### Assignment
Whenever a line in the listing contains "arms", copy that line.

Dataset excerpt section start

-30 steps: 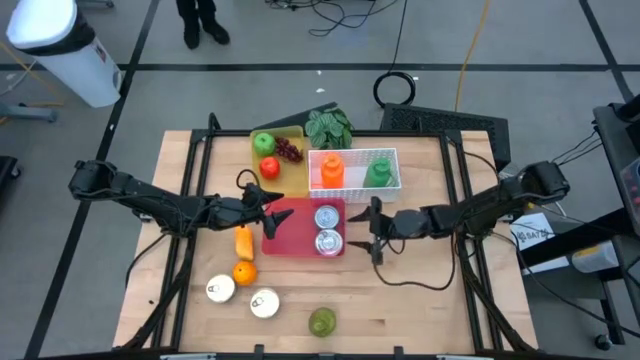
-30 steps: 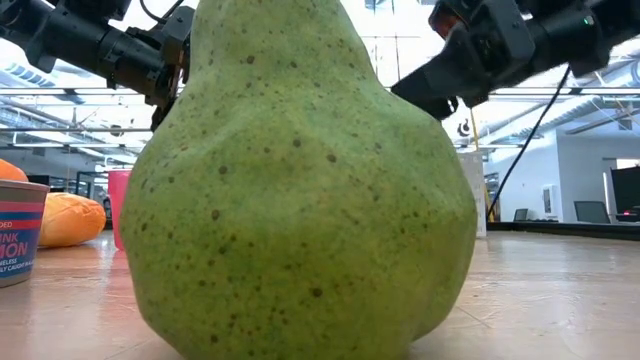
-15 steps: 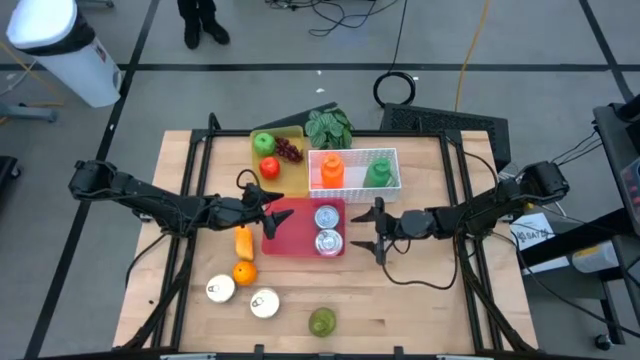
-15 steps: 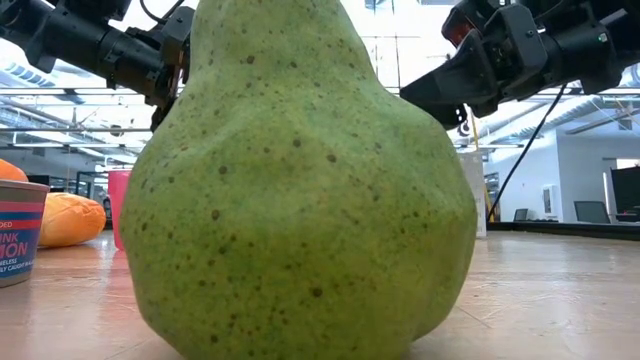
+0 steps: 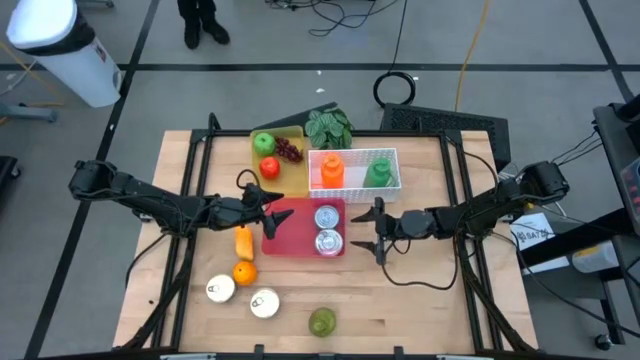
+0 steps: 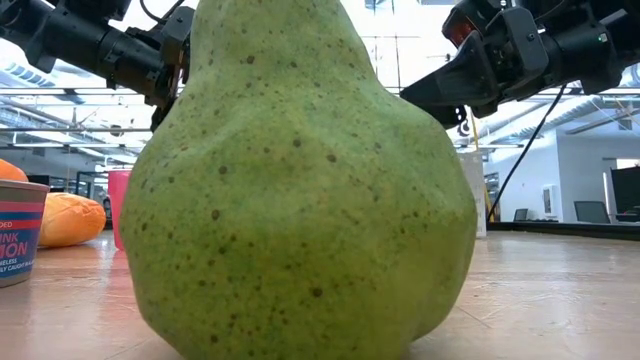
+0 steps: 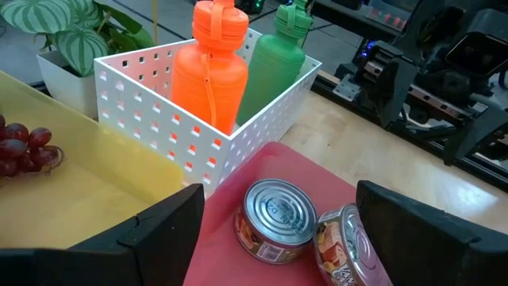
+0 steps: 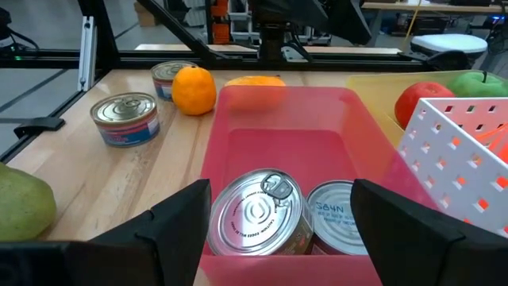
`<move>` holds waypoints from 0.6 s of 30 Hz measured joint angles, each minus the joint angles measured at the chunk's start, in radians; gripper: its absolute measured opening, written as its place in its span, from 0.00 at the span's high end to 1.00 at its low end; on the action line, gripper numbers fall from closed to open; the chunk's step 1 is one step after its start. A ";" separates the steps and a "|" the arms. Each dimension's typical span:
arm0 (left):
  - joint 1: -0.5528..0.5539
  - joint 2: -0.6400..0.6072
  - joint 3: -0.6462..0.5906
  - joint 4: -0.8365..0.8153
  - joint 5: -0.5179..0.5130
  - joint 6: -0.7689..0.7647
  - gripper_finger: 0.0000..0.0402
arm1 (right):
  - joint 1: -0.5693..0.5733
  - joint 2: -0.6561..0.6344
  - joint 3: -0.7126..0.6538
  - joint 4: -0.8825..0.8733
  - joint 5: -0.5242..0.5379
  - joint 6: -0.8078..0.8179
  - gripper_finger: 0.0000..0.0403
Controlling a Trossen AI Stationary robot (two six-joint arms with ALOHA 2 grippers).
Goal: Pick & Place Food Item
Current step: Put the mango in the yellow bin
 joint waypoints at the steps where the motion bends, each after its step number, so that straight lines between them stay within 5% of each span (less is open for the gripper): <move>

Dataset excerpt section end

### Solution
`<move>` holds waypoints from 0.6 s of 30 Hz measured joint angles, each minus the joint angles measured at the chunk's start, in radians; gripper: its absolute measured opening, written as its place in its span, from 0.00 at the span's high end to 1.00 at its low end; on the action line, gripper numbers fall from closed to open; the chunk's step 1 is one step after its start. A ";" separates the steps and a "|" the arms. Each dimension's typical span:
Controlling a Trossen AI Stationary robot (two six-joint arms with ALOHA 2 grippers).

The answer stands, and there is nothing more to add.